Johnson cc3Most colourful among them is Theresa May’s appointment of Boris Johnson as foreign secretary. The former mayor of London, who campaigned for Brexit, is affable and intelligent. But he is also unscrupulous and unserious. In Brussels he is loathed for his myth-making about the EU and for comparing the union to the Third Reich. German news readers struggled to stifle laughter when they read out the news of his promotion on July 14th. In Washington the reaction was no better: five days later the new foreign secretary grinned his way sheepishly through a press conference as American journalists read from his litany of undiplomatic remarks. In 2007 he compared Hillary Clinton to a sadistic mental health nurse, for example; the following year he described Africans as “piccaninnies” with “watermelon smiles”.

What possessed Mrs May?

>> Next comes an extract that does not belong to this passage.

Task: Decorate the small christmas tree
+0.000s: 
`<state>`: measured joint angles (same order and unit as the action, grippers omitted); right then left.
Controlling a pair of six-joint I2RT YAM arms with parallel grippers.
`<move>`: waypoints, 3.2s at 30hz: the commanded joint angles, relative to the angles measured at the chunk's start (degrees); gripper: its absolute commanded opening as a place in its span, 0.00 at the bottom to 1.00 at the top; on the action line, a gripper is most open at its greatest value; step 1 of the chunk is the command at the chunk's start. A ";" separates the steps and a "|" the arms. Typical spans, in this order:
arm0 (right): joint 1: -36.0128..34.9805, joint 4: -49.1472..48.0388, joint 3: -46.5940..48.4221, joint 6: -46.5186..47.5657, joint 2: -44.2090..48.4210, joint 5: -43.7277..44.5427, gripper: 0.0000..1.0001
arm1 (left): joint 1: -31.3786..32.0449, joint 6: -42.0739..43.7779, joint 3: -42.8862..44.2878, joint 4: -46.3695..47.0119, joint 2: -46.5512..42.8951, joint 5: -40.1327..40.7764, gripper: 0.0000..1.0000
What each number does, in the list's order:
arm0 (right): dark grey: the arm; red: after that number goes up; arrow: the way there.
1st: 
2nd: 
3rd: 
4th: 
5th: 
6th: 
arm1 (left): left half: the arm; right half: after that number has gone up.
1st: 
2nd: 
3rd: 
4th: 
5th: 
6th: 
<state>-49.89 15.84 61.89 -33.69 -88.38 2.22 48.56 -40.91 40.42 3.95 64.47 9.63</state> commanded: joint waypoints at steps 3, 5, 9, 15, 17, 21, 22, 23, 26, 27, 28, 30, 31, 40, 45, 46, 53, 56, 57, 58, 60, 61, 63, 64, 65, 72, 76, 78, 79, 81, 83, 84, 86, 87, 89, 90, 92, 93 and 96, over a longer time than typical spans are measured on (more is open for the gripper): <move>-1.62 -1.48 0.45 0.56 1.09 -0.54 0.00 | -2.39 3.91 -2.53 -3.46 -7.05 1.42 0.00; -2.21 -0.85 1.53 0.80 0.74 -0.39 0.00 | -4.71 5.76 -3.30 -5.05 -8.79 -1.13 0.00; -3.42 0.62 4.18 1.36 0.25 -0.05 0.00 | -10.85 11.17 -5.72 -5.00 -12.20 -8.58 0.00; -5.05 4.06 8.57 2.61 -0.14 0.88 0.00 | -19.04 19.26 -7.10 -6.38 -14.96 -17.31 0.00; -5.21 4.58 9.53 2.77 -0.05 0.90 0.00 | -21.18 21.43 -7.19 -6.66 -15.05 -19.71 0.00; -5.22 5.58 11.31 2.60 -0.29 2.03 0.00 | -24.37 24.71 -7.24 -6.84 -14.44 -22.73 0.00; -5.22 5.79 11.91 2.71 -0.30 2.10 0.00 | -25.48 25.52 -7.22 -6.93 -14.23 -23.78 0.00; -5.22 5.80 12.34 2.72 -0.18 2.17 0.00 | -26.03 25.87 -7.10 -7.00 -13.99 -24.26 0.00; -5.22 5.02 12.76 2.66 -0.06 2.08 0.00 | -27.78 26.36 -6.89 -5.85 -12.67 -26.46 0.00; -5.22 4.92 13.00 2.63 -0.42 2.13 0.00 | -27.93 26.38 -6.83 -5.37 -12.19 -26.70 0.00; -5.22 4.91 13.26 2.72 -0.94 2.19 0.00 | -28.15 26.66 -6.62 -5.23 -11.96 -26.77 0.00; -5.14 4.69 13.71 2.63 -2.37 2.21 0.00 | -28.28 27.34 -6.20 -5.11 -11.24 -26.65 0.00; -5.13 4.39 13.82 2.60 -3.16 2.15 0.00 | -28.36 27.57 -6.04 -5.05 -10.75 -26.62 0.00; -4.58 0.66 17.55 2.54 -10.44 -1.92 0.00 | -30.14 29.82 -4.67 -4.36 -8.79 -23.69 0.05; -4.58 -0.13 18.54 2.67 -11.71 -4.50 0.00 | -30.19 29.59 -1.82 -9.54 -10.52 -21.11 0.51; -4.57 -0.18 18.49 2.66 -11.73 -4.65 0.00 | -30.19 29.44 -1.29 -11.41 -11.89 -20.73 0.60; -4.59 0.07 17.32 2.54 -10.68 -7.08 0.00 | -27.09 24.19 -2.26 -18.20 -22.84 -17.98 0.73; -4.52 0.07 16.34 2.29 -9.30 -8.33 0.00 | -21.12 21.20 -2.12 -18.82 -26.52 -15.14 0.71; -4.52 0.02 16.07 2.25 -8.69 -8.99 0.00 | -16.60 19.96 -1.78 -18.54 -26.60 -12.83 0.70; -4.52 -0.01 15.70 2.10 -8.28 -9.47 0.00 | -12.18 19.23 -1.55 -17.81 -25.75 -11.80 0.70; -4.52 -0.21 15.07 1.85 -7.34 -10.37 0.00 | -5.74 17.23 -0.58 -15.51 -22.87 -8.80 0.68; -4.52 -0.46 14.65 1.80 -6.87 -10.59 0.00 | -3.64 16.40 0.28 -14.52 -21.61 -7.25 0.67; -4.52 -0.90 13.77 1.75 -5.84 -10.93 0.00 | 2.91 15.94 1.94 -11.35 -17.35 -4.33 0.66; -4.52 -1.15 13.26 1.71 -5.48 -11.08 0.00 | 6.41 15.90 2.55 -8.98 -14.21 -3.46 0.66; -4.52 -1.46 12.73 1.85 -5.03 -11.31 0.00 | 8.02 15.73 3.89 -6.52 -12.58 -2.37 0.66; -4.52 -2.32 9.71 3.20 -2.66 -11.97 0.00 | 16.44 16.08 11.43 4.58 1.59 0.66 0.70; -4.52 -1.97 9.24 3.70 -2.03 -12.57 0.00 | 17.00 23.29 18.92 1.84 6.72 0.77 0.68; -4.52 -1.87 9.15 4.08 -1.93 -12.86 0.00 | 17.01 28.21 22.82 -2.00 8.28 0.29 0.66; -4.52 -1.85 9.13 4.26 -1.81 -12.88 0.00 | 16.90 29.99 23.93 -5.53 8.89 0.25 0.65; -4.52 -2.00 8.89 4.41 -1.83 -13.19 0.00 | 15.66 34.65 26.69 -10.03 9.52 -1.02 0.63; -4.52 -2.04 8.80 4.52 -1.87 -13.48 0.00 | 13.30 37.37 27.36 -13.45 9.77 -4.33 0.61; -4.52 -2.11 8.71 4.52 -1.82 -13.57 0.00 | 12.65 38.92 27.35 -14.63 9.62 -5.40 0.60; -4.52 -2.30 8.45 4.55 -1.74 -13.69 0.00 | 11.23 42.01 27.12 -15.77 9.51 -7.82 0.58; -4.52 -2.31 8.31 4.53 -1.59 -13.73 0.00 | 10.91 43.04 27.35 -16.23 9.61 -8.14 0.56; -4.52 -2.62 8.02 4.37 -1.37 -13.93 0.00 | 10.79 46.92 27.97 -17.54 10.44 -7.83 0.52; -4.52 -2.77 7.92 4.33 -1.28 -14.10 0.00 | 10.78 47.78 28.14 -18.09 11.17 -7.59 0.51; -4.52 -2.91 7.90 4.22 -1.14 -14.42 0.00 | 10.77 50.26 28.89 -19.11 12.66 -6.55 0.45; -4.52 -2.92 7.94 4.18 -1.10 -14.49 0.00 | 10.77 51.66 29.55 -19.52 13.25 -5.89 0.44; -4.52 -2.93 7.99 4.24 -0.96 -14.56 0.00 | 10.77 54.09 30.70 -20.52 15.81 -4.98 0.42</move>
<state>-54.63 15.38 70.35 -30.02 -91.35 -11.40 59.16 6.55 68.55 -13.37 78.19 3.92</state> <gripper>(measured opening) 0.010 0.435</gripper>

It seems the prime minister wants to pack Mr Johnson off to parts foreign, welcoming him back in London only to help her, a Remainer before the referendum, to sell an eventual Brexit deal with the EU to Eurosceptics. That is dismal. It treats the FCO, a giant national asset, as a tool of domestic political management and thus suggests a drastic downgrade of Britain’s ambitions on the world stage.

So too does the prime minister’s creation of two new departments: one for Brexit and one for international trade. The former, in particular, will be composed from chunks of the FCO, including some of its brightest staff. Both are led by uncompromising Eurosceptics, David Davis and Liam Fox, who seem determined to nab further turf from the (in their eyes) all-too internationalist diplomats. Thus the FCO will now have to share facilities—like Chevening, the foreign secretary’s country retreat—and battle for influence with two rival outfits programmed to see other countries less as partners than as negotiating opponents.

A hint of what is to come came on July 20th, when Mrs May travelled to Berlin to meet Angela Merkel. The prime minister received military honours and exchanged warm words with her German counterpart. Yet insiders detected a shift. For all the talk of co-operation on Turkey and the refugee crisis, in the German capital Britain is now seen less as a solution than a problem. As one local diplomat put it to Bagehot: “Here Britain now means Brexit.” For the foreseeable future, then, the country’s scope to play the expansive, agenda-setting role for which the FCO is designed is limited. Brexit talks will drain energy from other fields. The fragmentation of Britain’s diplomatic arsenal will Balkanise policymaking. Doors will close which once were open. Mark Leonard, the director of the European Council on Foreign Relations, reckons the country could end up as “a bit player in support of policies developed in Berlin, DC and other places.”

The new Westphalianism
Too gloomy, say some, pointing to Britain’s ongoing NATO membership, UN Security Council seat, Commonwealth links and economic and military heft. These things matter, of course. But quitting the EU denies Britain opportunities to make the most of them (consider its leadership, alongside France and Germany, in the Iran nuclear talks). The country’s temperamental and institutional tilt in a more zero-sum, nation-state-centric, sovereignty-first direction makes its existing strengths less valuable: a less open and collaborative ally to its friends. Mr Leonard calls this “strategic shrinkage on steroids”. He sees Britain taking a more craven stance towards economic powers like China and Russia, whose cash might help it plug the economic gap left by Brexit.

Not everything about this is preordained. Perhaps Mrs May can play off her three sort-of foreign secretaries against each other. Abroad she has opportunities to shore up some of Britain’s influence, says Brendan Simms, a historian of the country’s place in Europe: by striving to remain a useful ally to Germany, by amplifying Britain’s voice on defence and security matters (it is still a major player in NATO’s defences in the Baltics, for example) and by throwing herself into debates about the future integration of continental Europe. Britain’s stature in the world is shrinking. By how much is up to its leaders.